An Evolutionary Process

Orcas, or killer whales, were once considered a threat to the commercial salmon industry.
Orcas, or killer whales, were once considered a threat to the commercial salmon industry.
(Whales.org)

The opinions in this commentary are those of Dan Murphy, a veteran journalist and commentator.

Resource management has never been part of American exceptionalism — except perhaps in the jaw-dropping extent of how past generations squandered the natural wealth that existed for millennia in pre-Columbian history.

Whether it was the slashing-and-burning of native forests to grow cotton and tobacco, the near-extermination of the once-mighty bison herds or the relentless whaling and fishing that decimated marine mammal populations and the fishery stocks on which they depended, it’s fair to say that exploitation, rather than stewardship, is how this country’s natural resources have been “utilized.”
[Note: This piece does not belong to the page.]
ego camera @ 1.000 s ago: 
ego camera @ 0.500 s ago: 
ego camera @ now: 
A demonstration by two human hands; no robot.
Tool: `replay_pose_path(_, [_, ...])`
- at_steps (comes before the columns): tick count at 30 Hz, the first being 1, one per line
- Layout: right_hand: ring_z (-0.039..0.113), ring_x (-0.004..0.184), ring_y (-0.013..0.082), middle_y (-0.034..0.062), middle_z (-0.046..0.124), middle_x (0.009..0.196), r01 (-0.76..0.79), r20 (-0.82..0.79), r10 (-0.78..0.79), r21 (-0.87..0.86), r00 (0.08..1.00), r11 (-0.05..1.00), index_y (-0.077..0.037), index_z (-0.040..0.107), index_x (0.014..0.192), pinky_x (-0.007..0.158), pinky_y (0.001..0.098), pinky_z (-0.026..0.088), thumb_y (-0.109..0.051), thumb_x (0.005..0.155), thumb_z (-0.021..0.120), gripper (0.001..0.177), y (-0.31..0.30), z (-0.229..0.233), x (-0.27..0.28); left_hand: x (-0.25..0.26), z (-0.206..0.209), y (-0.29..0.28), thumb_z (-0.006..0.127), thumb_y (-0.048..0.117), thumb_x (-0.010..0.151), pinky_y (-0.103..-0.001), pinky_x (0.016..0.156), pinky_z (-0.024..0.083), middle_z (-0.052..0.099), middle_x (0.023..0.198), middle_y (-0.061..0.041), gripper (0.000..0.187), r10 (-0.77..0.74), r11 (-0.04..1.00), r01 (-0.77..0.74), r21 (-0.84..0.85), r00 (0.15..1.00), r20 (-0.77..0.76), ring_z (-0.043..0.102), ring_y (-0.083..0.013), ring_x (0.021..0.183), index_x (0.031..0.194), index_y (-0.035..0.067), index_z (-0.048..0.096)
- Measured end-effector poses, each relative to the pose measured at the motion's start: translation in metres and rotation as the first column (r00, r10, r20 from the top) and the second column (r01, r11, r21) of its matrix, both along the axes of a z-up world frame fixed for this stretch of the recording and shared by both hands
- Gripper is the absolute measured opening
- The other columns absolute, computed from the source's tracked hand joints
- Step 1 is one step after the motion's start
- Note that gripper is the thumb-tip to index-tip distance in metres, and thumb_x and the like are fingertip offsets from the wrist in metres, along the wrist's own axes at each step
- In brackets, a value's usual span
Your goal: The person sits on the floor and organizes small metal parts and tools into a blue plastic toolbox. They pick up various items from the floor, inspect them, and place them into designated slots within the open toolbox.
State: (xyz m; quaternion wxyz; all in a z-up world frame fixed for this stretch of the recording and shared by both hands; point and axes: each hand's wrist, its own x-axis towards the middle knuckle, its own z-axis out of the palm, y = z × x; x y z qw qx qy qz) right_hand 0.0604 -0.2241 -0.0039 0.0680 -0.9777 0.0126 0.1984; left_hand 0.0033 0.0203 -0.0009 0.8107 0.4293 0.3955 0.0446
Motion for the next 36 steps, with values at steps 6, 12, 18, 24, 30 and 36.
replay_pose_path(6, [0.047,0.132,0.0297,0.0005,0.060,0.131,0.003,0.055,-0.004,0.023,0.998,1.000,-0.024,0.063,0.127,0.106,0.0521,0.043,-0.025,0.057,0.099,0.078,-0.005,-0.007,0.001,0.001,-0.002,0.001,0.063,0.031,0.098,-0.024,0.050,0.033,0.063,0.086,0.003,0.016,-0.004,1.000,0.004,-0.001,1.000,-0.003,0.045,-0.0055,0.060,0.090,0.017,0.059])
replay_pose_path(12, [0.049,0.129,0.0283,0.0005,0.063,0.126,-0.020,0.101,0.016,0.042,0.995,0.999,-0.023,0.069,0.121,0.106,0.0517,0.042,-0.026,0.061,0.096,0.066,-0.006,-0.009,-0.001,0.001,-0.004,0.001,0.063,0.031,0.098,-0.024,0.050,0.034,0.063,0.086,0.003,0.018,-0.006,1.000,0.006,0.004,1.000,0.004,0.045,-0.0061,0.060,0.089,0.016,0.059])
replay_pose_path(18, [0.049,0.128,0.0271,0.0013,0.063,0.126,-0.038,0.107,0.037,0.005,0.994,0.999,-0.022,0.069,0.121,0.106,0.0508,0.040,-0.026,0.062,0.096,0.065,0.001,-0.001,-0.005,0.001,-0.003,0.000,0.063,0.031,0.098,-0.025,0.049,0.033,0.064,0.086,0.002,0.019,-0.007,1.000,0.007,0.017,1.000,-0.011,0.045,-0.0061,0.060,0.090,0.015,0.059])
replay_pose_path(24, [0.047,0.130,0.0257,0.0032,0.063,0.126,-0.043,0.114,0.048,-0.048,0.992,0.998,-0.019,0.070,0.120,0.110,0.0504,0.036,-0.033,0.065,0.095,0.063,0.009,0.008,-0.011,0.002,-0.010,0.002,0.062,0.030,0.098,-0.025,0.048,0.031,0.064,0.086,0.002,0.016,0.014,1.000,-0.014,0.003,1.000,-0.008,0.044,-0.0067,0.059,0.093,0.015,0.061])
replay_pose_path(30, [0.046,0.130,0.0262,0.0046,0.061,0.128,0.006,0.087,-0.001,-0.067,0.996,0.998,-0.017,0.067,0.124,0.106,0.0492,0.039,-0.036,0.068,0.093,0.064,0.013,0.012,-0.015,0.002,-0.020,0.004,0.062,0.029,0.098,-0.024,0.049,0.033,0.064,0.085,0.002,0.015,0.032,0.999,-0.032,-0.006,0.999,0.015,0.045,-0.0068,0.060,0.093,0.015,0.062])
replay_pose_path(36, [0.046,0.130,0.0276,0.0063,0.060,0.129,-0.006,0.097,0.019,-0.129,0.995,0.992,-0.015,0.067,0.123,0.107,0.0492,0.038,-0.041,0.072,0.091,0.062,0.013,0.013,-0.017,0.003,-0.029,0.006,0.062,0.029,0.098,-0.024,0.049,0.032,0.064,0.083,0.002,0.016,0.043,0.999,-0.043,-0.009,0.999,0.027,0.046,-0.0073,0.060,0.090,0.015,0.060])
For example: Back in the early 1970s, I was working on a reforestation crew. Our job was to trudge through the overgrown brush and around the stumps in logged-off areas planting tree seedlings. Where the units had been logged off some years ago, it wasn’t unusual to have to scramble over Douglas fir logs that were six or even eight feet in diameter.

The trees had been felled, the branches sawn off and the logs bucked into 16- or 18-foot lengths … and there they were lying on the forest floor, often still mostly intact even after a decade or two of molding away in the relentless rain that created the Northwest’s towering forests.

I remember asking the Forest Service inspector on one such site, why did all those logs get left behind? He replied nonchalantly, “Oh, they probably had checks (cracks) or pitch rings, so they weren’t worth hauling out.”

That was my introduction to a mindset, so prevalent in the past, that now seems unfathomable: That people would consider America’s natural resources to be so abundant as to be virtually unlimited. That there was no need to consider conservation or worry about judicious management. That harvesting, extraction or exploitation, no matter how egregious, wasn’t an issue, because our resources couldn’t possibly be depleted.

Until they were.

Whale of a tale

Which brings us to the present.

People’s perceptions about natural resources specifically, and the larger ecosystem in general, have evolved significantly in the last 40 years, largely as a consequence of how ruthlessly we’ve exploited both over the centuries. That evolution has impacted how we regard wildlife and thus the relationship of people to the entire animal kingdom.

There’s no better example of that process than the orcas, the killer whales that once were the stars of dozens of theme parks and entertainment venues.

In the 1950s, orcas were considered a threat to the Pacific salmon fishery, according to a new book titled, “Orca: How We Came to Know and Love the Ocean’s Greatest Predator,” by marine researcher Jason Colby. They were killed by the thousands, including hundreds captured and slaughtered by scientists with the National Oceanic Atmospheric, ostensibly to study their stomach contents.

During the 1960s, orcas were routinely harpooned, dragged into pens and towed to marine parks in Washington state. Colby’s book details how a 22-foot male orca was caught by a fisherman in Namu, British Columbia, in 1965. Ted Griffin, then the owner of the now-defunct Seattle Marine Aquarium, purchased the whale for $8,000 and arranged for him to be towed in a pen to the Seattle waterfront.

According to news stories at the time, thousands lined up along the Deception Pass Bridge on the Washington coast to watch Namu, as the whale was named, pass by, surrounded by an escort of Coast Guard and police boats. The mayor of the coastal city of Everett paid Griffin $10,000 for Namu to be dragged through the city’s waterfront for crowds to witness.

Just one year later, Namu died from an infection, the first of dozens of captive orcas unable to survive captivity in tiny — for them — concrete tanks.

How much have things changed since then? If such a capture and confinement were even discussed today, there would be loud and angry public outrage. Likewise, the idea that orcas are intelligent creatures with similarities to humans has not only become ingrained among Americans, it’s one of the pillars of the animal rights movement.

But here’s another link to animal agriculture that rarely gets discussed.

As Colby noted in an interview in The Herald newspaper, saving the orcas begins at the grocery store, because salmon, the so-called “healthier protein” touted by virtually every anti-meat-eating nutritionist, is an orca’s principal source of food.

“We talk about Southern Residents [orcas] starving, [yet] I can still go to the supermarket and find locally caught chinook salmon,” Colby said. “Over a million chinook salmon are caught commercially each year. It’s politically difficult to restrict fishing because fishermen vote.

“Killer whales don’t vote.”

The rest of us can vote, however, and not only at the ballot box but through our purchasing choices at the supermarket.

More meat, less fish. Good for us; essential for the whales.